Die Weine sind hoch individuell und ein gutes Beispiel dafür, wie man Traditionen neu interpretieren und auf ein höheres Level heben kann.
Auch wenn Jugoslawien zu den offeneren Ländern hinter dem eisernen Vorhang gehörte, blieb uns in diesem Vielvölkerstaat auch die Provinz Kroatien weitgehend verschlossen. Das gilt auch für den Weinbau, der dort eine erheblich längere Tradition hat als in Mitteleuropa. In Kroatien wird seit der Zeit der Illyrer vor 3.000 Jahren Wein angebaut. Außerdem verfügt das Land über eine große Zahl autochthoner Rebsorten.

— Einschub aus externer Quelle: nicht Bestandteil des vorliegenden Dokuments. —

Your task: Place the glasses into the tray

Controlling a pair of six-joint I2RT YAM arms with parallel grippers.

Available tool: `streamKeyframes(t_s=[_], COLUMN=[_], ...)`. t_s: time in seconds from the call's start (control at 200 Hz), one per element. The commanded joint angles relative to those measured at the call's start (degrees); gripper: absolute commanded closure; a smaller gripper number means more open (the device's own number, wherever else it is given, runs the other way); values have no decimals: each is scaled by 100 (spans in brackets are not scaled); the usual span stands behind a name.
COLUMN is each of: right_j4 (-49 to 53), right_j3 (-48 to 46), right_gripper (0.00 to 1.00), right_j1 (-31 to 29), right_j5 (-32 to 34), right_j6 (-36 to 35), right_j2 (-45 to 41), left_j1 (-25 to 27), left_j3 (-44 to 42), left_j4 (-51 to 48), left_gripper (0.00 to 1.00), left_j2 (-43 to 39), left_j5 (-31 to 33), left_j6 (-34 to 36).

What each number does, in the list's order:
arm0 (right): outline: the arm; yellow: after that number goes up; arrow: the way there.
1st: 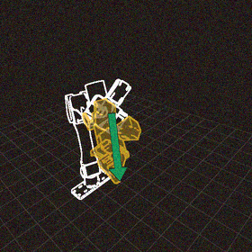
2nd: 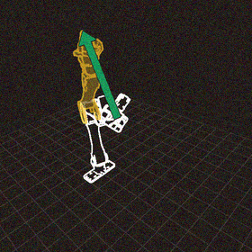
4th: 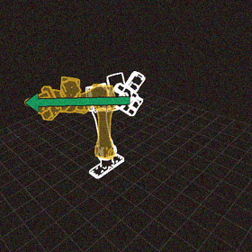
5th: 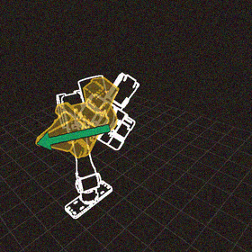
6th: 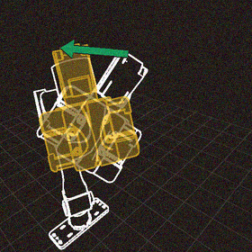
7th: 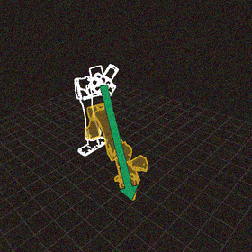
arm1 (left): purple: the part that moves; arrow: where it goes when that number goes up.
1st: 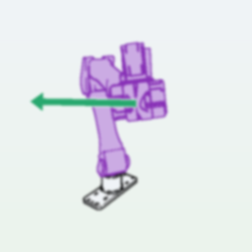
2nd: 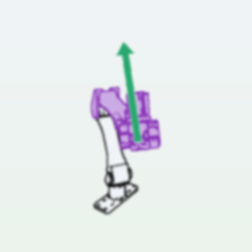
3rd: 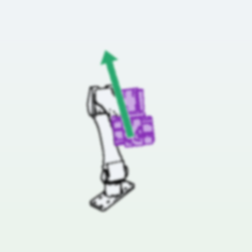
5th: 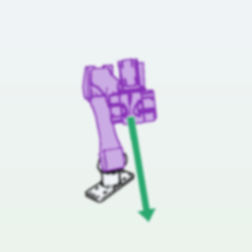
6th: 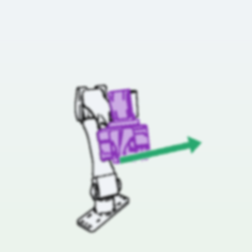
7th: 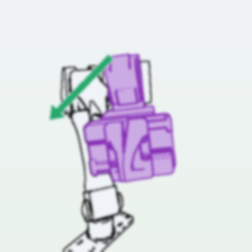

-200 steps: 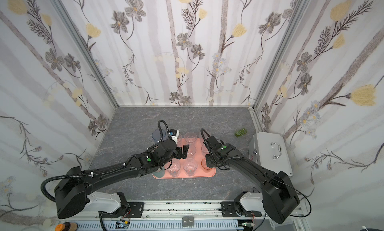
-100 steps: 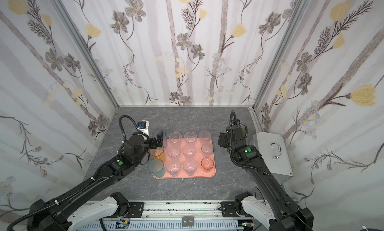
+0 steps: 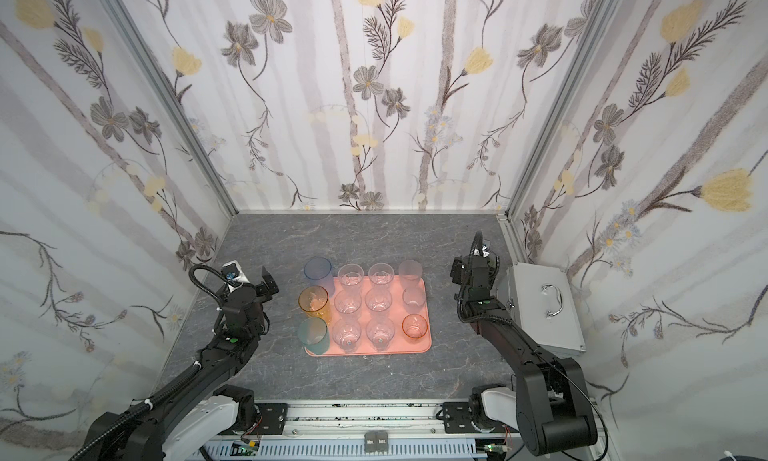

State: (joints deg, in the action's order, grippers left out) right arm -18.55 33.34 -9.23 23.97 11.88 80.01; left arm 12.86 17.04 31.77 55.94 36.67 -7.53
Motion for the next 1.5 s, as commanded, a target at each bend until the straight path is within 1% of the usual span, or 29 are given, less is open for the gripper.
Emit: streamKeyframes(t_s=[0.0, 0.085, 0.14, 0.195, 0.26, 0.315, 0.405, 0.455, 0.495, 0.59, 0.669, 0.714, 0.739, 0.764, 0.814, 0.844, 0.889, 0.949, 1.494], right_j4=[-1208, -1800, -2236, -2465, -2930, -3278, -3712, -3729, -3718, -4210, -4729, -5391, -5704, -5511, -5108, -5234, -5500, -5406, -5447], right_j3=[-236, -457, -623, -699, -885, -1034, -1166, -1194, -1233, -1527, -1832, -2075, -2156, -2107, -2009, -2033, -2090, -2077, -2097], right_gripper=[21, 22, 22, 22, 22, 22, 20, 17, 16, 15, 13, 7, 4, 1, 0, 0, 0, 0, 0], right_j1=[111, 279, 424, 498, 574, 641, 688, 688, 693, 697, 797, 831, 835, 836, 835, 836, 833, 827, 853], right_j5=[92, -58, -295, -480, -705, -956, -1172, -1323, -1410, -1651, -1936, -1977, -1983, -1972, -1974, -1968, -1981, -1971, -1990], right_j6=[-275, -353, -374, -490, -673, -769, -817, -881, -906, -984, -963, -937, -945, -947, -957, -949, -952, -949, -945], right_j2=[84, 227, 328, 390, 402, 389, 540, 532, 491, 442, 469, 638, 700, 652, 552, 591, 670, 641, 630], left_j1=[-156, -359, -445, -477, -494, -504, -508, -518, -590, -642, -644, -645, -645, -654, -698, -747, -858, -969, -964], left_j3=[-158, -280, -412, -624, -816, -898, -930, -913, -895, -927, -881, -870, -871, -844, -758, -665, -531, -454, -447], left_j4=[1132, 1657, 2164, 2784, 3321, 3680, 4207, 4539, 4671, 5197, 5414, 5790, 5719, 5545, 5458, 5224, 4954, 4732, 4723], left_gripper=[0, 0, 0, 0, 0, 0, 0, 0, 0, 0, 0, 0, 0, 0, 0, 0, 0, 0, 0], left_j2=[310, 735, 990, 1217, 1456, 1737, 2108, 2310, 2471, 2984, 3356, 3640, 3600, 3541, 3575, 3550, 3526, 3496, 3494], left_j5=[413, 149, -244, -674, -986, -1248, -1602, -1686, -1736, -1814, -1954, -1860, -1839, -1826, -1718, -1729, -1907, -2110, -2116], left_j6=[27, 15, 117, 224, 203, 276, 525, 730, 612, 568, 607, 635, 624, 562, 492, 432, 344, 254, 263])
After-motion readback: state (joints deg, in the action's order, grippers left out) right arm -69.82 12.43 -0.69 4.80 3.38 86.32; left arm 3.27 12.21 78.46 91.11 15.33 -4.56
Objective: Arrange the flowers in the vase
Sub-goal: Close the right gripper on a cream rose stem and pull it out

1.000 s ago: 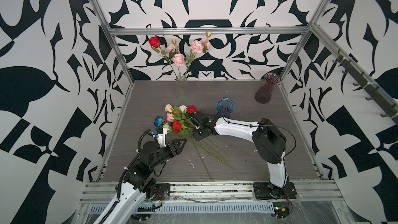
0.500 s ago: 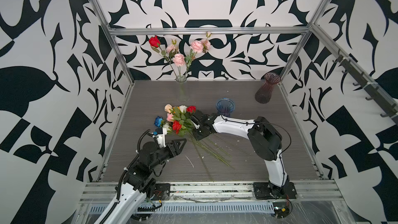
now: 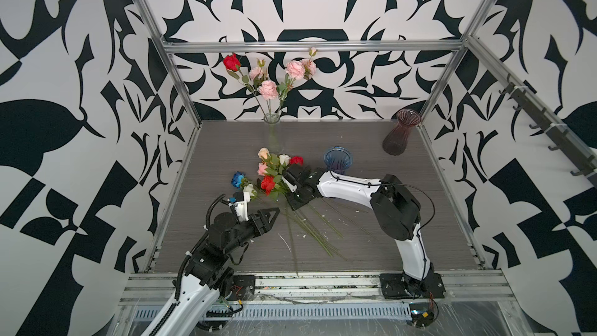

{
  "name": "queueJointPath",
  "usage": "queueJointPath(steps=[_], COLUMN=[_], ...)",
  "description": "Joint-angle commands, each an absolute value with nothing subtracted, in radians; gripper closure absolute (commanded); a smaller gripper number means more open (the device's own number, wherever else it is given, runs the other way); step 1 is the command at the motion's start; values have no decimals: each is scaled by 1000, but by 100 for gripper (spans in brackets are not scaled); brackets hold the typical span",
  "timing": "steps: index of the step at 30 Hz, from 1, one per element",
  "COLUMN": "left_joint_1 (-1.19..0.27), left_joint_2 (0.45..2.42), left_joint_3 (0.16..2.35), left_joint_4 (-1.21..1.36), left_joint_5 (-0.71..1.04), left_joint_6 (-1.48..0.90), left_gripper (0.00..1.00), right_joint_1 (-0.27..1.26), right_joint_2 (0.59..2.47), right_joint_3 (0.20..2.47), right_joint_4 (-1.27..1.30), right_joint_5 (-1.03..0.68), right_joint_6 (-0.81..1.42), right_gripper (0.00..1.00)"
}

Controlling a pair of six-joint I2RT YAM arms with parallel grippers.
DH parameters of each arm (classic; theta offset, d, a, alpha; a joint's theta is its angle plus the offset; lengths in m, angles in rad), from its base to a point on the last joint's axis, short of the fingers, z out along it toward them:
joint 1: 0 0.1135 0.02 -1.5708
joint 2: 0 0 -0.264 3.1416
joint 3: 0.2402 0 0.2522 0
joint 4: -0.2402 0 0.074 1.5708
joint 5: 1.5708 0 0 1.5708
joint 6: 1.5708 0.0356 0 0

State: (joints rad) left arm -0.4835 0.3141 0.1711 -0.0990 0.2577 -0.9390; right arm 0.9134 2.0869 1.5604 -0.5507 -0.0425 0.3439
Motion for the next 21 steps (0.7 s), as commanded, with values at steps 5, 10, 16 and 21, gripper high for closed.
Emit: queueJointPath(steps=[5, 10, 16, 21], left_joint_1=[-478, -478, -478, -477], left_joint_2=[302, 298, 289, 287], left_joint_3=[158, 156, 155, 154], left_joint_4=[-110, -114, -118, -120], left_joint_5=[250, 250, 248, 249], left_joint_6=[-936, -937, -939, -937], left_gripper=[27, 27, 27, 27], right_joint_1=[914, 914, 914, 908], right_joint_2=[2006, 1978, 1931, 1859], right_joint_3=[1702, 1797, 1885, 1938], right_joint_4=[-662, -735, -788, -788], right_joint_5=[19, 44, 48, 41], right_joint_6=[204, 136, 121, 139], right_gripper=[100, 100, 100, 100])
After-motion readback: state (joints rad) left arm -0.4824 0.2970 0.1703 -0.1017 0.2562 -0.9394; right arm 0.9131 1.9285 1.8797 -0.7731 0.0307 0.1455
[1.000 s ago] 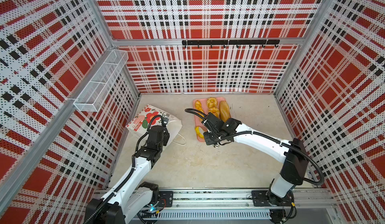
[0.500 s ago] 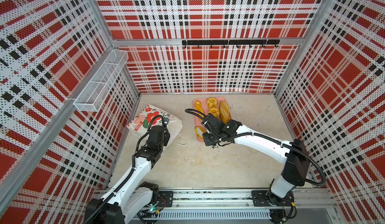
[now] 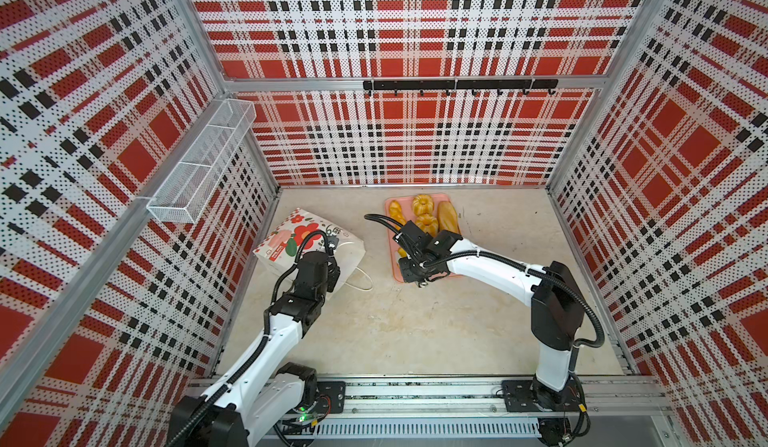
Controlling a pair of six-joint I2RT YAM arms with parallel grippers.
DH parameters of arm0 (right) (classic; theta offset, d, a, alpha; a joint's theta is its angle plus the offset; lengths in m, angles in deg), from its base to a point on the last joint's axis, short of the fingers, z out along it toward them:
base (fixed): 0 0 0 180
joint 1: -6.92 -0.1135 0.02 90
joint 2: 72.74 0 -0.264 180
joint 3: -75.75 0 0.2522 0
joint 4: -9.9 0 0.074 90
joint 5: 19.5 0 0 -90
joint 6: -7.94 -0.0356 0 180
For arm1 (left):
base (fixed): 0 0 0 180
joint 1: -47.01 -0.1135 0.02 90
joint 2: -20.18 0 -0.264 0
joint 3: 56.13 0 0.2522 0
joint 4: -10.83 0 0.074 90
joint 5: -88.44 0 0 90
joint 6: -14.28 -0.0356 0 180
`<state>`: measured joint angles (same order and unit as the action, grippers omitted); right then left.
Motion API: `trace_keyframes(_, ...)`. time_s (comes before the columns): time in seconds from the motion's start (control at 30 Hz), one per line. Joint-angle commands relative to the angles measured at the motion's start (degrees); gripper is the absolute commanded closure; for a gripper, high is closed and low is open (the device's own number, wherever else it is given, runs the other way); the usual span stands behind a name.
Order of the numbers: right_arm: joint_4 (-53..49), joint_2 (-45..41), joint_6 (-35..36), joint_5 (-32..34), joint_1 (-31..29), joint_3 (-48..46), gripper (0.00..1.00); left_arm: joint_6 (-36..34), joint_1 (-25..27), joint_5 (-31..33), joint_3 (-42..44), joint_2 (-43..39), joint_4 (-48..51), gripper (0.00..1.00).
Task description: Take the fake bread out of the paper bag
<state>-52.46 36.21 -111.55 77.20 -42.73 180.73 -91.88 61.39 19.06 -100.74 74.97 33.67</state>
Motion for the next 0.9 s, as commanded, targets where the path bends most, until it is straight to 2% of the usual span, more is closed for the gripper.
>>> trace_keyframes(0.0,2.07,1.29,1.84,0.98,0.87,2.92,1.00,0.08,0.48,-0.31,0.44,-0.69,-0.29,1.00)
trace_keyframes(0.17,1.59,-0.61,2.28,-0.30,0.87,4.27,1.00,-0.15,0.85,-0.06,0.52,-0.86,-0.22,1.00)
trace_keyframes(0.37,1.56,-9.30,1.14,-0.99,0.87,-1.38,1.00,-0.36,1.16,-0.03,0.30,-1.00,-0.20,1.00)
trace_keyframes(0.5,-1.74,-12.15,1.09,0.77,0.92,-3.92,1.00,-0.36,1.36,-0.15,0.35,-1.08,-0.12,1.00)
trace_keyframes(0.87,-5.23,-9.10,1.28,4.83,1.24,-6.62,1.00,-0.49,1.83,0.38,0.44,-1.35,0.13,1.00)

Das heutige Kroatien lag über Jahrhunderte hinweg im Einflussbereich der Griechen und Römer, die auch die Weinkultur rund um das Mittelmeer entscheidend geprägt haben. Bevor die Griechen ca. 600 v. Chr. erste Kolonien entlang der dalmatischen Adriaküste gründeten, waren es wohl die Illyrer, die dort die ersten Reben anpflanzten. Die Griechen betrachteten die Weine von der Insel Vis, wo sie die Kolonie Issa gegründet hatten, als die besten Weine der damaligen Welt. Auch die Römer und später die Slawen förderten den Weinbau. Ab 1.000 n. Chr. wurde Dalmatien über mehrere Jahrhunderte weitgehend von der Republik Venedig beherrscht. Auch Ungarn, Serben und Kroaten bemühten sich um Einfluss. 1815 fiel Dalmatien an Österreich und wurde nach dem Zweiten Weltkrieg überwiegend Kroatien zugeschlagen. Alle involvierten Völker brachten ihre eigenen bevorzugten Rebsorten mit, sodass Kroatien bald über einen umfangreichen Rebbestand verfügte. Das hat sich auch über die Zeit des Kommunismus hinweg gehalten, in der das Weinland allerdings den Anschluss an die modernen Methoden der Vinifizierung verlor. Investitionen waren über Jahrzehnte hinweg ausgeblieben. So brachen mit dem Fall des Eisernen Vorhangs auch wesentliche Teile des Weinbaus in sich zusammen. Betrug die Anbaufläche Mitte der 1990er Jahre noch rund 60.000 Hektar, waren es 2012 nur noch 29.000 Hektar.
Der Weinbau in Kroatien erstreckt sich vor allem über zwei Regionen. Im Landesinneren zieht sich die Region Kontinentalna Hrvatska von Slowenien aus bis an die Grenze zu Serbien. Die Region Primorska Hrvatska liegt dagegen im Süden an der dalmatischen Küste und beginnt unweit der italienischen Stadt Triest. Die wichtigste Rebsorte ist mit knapp 5.000 Hektar der Welschriesling, Graševina genannt. Es folgen die istrische Malvasia-Variante Malvasia Istarska, die bekannteste kroatische Rotweinsorte Plavac Mali sowie Merlot, Riesling und Chardonnay. Autochthone Sorten wie Debit, Babic, Kraljevina, Pošip Bijeli oder Trbljan werden so gut wie gar nicht exportiert und sind bei uns daher kaum bekannt.
Auch wenn sich Kroatien als Gesamtheit schwertut, Aufmerksamkeit für seine Weine zu erwecken, so finden sich in der Nische doch einige Stars. Es gibt Winzer wie Coconica Moreno, Matošević Ivica, Bibich oder Andro Tomić, die sich dem modernen Weinbau verschrieben haben. Gleichzeitig tun sich mit dem Revival der maischevergorenen Weißweine – gerne auch Orange Wines genannt – einige Winzer in Istrien hervor, die diesen Stil hervorragend interpretieren. Neben Vesna und Giorgio Clai ist dies vor allem Mladen Rožanic. In seinem Weingut Roxanich interpretiert er sowohl heimische Rebsorten wie auch den vor langer Zeit schon eingebürgerten Chardonnay in einer einzigartigen Charakteristik. Bei dessen Entstehung spielen Amphoren und offene Tonbottiche genauso eine Rolle wie Holz, langsame Vergärung und ein langer Ausbau. Diese Weine sind hoch individuell und sicher ein gutes Beispiel dafür, wie man uralte Traditionen neu interpretieren und auf ein höheres Level heben kann. Kroatien hat Zukunft.